Pull out each line of the records holding the string "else".

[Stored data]

•••••

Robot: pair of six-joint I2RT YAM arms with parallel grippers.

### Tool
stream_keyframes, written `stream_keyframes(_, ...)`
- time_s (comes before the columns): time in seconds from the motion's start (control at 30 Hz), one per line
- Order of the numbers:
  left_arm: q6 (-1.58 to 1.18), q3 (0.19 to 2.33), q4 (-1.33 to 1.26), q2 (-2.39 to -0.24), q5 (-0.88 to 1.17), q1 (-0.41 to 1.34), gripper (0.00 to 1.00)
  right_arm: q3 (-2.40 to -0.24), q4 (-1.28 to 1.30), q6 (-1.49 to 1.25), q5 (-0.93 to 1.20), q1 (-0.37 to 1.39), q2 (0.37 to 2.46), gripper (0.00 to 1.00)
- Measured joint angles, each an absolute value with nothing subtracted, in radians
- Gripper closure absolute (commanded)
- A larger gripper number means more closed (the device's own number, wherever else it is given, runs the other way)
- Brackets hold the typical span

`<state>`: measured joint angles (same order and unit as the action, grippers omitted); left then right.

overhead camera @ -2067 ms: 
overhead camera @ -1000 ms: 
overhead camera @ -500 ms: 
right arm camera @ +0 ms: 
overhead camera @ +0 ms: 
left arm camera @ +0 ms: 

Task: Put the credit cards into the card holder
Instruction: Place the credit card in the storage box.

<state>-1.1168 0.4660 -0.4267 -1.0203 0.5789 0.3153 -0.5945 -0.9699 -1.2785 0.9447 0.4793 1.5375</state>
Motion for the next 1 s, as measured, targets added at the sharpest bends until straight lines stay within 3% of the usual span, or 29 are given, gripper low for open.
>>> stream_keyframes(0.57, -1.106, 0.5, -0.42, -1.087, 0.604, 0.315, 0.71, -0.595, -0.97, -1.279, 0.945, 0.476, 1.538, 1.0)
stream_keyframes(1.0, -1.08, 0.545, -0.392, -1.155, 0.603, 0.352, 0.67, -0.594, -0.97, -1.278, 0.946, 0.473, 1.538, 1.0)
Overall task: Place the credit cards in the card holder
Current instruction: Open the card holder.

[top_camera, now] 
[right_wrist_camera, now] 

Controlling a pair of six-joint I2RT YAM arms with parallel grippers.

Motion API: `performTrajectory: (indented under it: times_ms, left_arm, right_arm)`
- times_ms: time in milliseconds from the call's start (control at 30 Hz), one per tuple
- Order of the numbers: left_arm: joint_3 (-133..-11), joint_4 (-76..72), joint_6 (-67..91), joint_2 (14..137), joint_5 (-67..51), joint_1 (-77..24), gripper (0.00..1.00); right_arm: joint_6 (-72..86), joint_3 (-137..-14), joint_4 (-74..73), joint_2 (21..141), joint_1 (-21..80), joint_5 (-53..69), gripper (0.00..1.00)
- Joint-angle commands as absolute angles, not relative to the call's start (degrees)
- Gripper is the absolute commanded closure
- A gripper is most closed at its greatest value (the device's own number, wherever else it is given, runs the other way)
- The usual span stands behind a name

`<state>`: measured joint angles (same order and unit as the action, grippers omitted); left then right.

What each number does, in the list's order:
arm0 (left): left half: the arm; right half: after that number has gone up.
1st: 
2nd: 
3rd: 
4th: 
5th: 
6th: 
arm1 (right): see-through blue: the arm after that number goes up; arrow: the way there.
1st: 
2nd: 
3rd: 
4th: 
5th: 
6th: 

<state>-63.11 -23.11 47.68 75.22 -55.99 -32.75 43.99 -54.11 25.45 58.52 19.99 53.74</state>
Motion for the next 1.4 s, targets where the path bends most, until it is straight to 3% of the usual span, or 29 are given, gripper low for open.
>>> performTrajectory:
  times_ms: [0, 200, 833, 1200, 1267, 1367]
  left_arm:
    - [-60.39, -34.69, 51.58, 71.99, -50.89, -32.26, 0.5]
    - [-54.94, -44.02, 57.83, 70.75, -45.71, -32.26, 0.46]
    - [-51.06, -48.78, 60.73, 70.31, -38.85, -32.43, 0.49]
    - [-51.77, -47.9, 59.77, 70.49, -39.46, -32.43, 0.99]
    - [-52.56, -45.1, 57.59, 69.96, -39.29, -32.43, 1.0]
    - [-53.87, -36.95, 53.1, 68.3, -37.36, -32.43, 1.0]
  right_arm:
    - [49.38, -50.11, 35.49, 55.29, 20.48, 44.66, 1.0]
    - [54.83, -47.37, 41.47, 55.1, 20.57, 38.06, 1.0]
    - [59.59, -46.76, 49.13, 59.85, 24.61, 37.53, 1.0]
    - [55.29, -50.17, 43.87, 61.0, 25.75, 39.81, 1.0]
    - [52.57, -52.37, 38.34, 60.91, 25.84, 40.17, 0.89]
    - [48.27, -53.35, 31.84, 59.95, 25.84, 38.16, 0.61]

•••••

→ TASK RESULT:
- A larger gripper number means more closed (the device's own number, wherever else it is given, runs the other way)
- A gripper is most closed at its greatest value (the device's own number, wherever else it is given, runs the other way)

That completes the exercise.